O povo é corrupto. O povo pede cesta básica pra votar. Se ampliarmos o conceito de corrupção, o povo é corrupto.
Aí abro uma janela: dizem que o problema de Brasília influencia o povo. Não, não, não. Negativo. Isso vai e volta, é um círculo. O povo é corrupto. O povo pede cesta básica pra votar. Se ampliarmos o conceito de corrupção, o povo é corrupto. Então, temos que cuidar com os bons costumes, acabar com o individualismo.
Eu sou um cara que, se estiver em um engarrafamento tenho um prazer enorme de ajudar. Se estou parado naquele engarrafamento “maravilhoso” da Pedro Adams Filho, que nunca se resolve, tenho prazer de parar pra dar lugar a aquele cara querendo entrar. Não é só prá bonitinha. Pode ser um barbado também.

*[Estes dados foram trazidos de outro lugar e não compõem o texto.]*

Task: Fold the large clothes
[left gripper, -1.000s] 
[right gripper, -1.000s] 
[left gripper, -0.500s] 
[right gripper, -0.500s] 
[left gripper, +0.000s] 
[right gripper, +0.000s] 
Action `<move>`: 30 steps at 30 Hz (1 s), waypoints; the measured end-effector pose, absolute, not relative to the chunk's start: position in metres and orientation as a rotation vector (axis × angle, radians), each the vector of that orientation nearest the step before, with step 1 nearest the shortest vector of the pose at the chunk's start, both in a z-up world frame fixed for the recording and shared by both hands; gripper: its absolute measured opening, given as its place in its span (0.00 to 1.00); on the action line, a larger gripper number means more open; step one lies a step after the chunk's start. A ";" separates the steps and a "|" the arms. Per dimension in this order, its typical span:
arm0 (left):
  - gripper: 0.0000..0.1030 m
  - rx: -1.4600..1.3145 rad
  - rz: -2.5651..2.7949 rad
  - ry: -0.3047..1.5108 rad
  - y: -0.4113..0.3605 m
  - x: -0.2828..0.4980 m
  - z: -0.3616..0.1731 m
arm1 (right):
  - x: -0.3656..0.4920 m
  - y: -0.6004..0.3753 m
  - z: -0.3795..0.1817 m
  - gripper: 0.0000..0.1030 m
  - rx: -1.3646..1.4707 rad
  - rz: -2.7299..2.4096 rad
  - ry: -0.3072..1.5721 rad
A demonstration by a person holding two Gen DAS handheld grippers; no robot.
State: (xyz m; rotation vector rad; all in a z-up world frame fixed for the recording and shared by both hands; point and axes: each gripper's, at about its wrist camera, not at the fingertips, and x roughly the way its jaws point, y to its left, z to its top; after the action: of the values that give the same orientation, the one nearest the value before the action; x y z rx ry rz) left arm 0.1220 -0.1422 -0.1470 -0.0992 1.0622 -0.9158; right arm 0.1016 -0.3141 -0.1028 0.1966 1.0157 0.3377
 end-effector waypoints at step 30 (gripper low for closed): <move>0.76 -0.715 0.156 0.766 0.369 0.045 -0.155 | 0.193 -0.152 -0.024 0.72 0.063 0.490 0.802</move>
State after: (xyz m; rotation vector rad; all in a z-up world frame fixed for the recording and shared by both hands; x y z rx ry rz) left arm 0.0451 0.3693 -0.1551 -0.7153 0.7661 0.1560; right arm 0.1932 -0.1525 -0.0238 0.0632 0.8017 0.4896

Outro episódio: estava caminhando na Sociedade Ginástica, aí um guri chutou uma bola em uma corujinha e a coruja desmaiou. Aí o pessoal na piscina, todo mundo rindo da coruja. Eu queria torcer o pescoço do guri, fazer do pescoço dele um pescoço de coruja. Para minha felicidade, a coruja se ergueu. Então no que virou o ser humano? Por isso que é normal pegar uma criança e arrastar com o carro e matar.
Ah, queimaram a Beatriz e teve essa repercussão toda? E o que vou fazer quando um filho mata a mãe com a ajuda do pai? São coisas que a gente sabe e não aparecem na imprensa. Por isso, temos que cuidar com essa questão dos valores. A principal prioridade disto aí é a educação crítica.
Os americanos, os malditos americanos, os imperialistas, o Império Romano da modernidade, o que eles dizem? Quando eu quero impor algo ao Oriente Médio, eu mando um tanque. Quando eu quero fazer isso em algum país de força da América Latina, como o Chile, eu mato o presidente e faço parecer um acidente. Quando eu quero fazer isso no Brasil, eu mando o funk, o hot-dog e o McDonald’s. Eu liquido com a cultura deles e os tenho como minha colônia.